Cautious optimism about the reforms the SGUA is guiding to fruition in Ukraine raises the question of replication elsewhere in the European—and especially eastern—neighbourhood. Using the group as a model for Georgia and Moldova was proposed during the original launch of the SGUA in 2014, and has been reiterated since. In 2019, Polish diplomat and Minister Jacek Czaputowicz explicitly called for the creation of a support group for Moldova to better sensitize the provision of EU assistance to domestic conditions. However, all planning associated with EU external relations has been fundamentally altered by the onset of the Covid-19 pandemic. In April 2020, Peter Wagner announced on Twitter he would be stepping away from his post as Head of SGUA to support the Commission’s response to Covid-19. The SGUA is now being led on an interim basis by Deputy Director-General for Neighbourhood Policy and Enlargement Negotiations Katarína Mathernová. While this shift has been accompanied by encouraging indications of a continuity of focus on Ukrainian reform and occurred simultaneously with flows of EU emergency support to EaP partner countries to respond to the crisis, even prior to the pandemic Ukraine was one Commission priority among many.
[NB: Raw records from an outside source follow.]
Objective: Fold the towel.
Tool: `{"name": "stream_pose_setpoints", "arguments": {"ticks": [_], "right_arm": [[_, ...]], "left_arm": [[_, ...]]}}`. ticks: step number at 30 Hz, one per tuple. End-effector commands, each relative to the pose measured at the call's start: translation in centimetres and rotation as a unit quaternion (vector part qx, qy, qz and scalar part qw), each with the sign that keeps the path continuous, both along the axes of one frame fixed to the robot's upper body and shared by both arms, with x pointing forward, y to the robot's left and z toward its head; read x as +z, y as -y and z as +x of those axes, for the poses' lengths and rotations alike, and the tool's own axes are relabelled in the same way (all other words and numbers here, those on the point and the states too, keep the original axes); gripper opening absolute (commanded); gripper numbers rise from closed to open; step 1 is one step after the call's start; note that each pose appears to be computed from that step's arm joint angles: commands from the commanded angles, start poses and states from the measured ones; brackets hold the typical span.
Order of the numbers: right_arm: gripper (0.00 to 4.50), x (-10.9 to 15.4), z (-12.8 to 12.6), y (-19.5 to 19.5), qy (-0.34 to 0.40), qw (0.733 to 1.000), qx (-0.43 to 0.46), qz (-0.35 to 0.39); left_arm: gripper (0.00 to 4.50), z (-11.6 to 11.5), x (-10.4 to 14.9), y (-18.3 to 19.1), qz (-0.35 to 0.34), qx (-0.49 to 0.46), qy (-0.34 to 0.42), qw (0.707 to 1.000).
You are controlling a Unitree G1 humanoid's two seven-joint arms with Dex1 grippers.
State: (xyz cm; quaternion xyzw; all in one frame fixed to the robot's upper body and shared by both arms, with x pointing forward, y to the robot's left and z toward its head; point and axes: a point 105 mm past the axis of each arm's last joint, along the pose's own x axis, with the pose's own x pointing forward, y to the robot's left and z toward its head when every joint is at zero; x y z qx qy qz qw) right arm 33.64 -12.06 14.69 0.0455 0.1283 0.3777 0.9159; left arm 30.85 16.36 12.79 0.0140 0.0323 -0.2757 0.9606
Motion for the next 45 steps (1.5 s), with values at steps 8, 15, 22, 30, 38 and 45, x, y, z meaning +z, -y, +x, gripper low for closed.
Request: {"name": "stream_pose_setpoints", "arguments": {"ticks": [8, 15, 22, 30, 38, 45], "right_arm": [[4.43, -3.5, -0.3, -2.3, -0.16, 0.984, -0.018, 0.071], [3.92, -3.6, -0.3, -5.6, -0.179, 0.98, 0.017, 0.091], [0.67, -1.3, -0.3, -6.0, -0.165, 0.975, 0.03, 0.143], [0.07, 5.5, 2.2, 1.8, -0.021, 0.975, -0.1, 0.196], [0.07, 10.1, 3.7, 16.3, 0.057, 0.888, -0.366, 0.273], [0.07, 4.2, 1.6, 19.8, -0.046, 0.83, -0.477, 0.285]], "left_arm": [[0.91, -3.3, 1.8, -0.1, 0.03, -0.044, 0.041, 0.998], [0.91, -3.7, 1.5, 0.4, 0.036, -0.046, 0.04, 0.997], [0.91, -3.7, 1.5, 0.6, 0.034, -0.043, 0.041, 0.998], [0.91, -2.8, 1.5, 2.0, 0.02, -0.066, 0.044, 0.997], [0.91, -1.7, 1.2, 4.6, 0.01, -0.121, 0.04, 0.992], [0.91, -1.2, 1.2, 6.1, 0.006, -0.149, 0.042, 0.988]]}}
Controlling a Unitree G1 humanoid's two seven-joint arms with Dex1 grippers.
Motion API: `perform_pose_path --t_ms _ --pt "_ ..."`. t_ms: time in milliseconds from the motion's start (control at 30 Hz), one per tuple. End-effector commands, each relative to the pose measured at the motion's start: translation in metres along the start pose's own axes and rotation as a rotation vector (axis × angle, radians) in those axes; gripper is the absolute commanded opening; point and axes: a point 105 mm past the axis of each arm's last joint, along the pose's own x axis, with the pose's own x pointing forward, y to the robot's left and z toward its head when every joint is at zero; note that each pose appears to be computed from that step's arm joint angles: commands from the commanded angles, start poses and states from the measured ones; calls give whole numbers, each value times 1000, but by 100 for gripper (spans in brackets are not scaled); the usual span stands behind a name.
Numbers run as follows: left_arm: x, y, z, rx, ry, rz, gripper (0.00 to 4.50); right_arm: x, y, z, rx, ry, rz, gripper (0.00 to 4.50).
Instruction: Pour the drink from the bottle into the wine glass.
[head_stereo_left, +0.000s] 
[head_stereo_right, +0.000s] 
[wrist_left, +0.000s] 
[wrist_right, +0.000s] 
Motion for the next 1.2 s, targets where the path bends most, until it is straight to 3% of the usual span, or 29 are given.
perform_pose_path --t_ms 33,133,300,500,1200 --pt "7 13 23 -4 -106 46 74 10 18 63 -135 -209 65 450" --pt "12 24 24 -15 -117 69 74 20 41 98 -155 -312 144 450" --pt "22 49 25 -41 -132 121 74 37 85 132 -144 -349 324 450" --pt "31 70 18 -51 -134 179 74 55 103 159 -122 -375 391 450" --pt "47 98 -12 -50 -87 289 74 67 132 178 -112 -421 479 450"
‘Quiet politics’ flourishes when the focal points of contention are at the same time highly technical but of low political salience. This formula may help us better understand the work and reputation of the SGUA. Both in quiet politics and the task force, “superior knowledge of the terrain and access to key decisionmakers are the most valuable resources” (Culpepper 2010, 4). The SGUA has no expiry date in recognition of the long timelines associated with systemic state reforms. Conversely, as with all forms of assistance, enduring pressures to demonstrate progress combined with current levels of extreme uncertainty may inhibit the SGUA realizing its objectives in the coming years. Either way, the changes stimulated in both Ukrainian and EU ‘domestic’ politics since the Ukraine crisis began have already shifted political trajectories, however incrementally, while the SGUA itself further tests the limits of Ukraine’s integration without membership.

Deanna Soloninka is supported in part by funding from the Social Sciences and Humanities Research Council.


Culpepper, Pepper D. 2010. Quiet Politics and Business Power: Corporate Control in Europe and Japan. Cambridge: Cambridge University Press.

Fang, Songying and Randall W. Stone. 2012. “International Organizations as Policy Advisors.” International Organization 66(4): 537-569.

Thelen, Kathleen. 1999. “Historical Institutionalism in Comparative Politics.” Annual Review of Political Science (2): 369-404.

Wolczuk, Kataryna. 2019. “State building and European integration in Ukraine.” Eurasian Geography and Economics 60(6): 736-754.

Wolczuk, Kataryna and Darius Žeruolis. 2018. “Rebuilding Ukraine: An Assessment of EU Assistance.” Chatham House Research Paper, London: The Royal Institute of International Affairs, Ukraine Forum.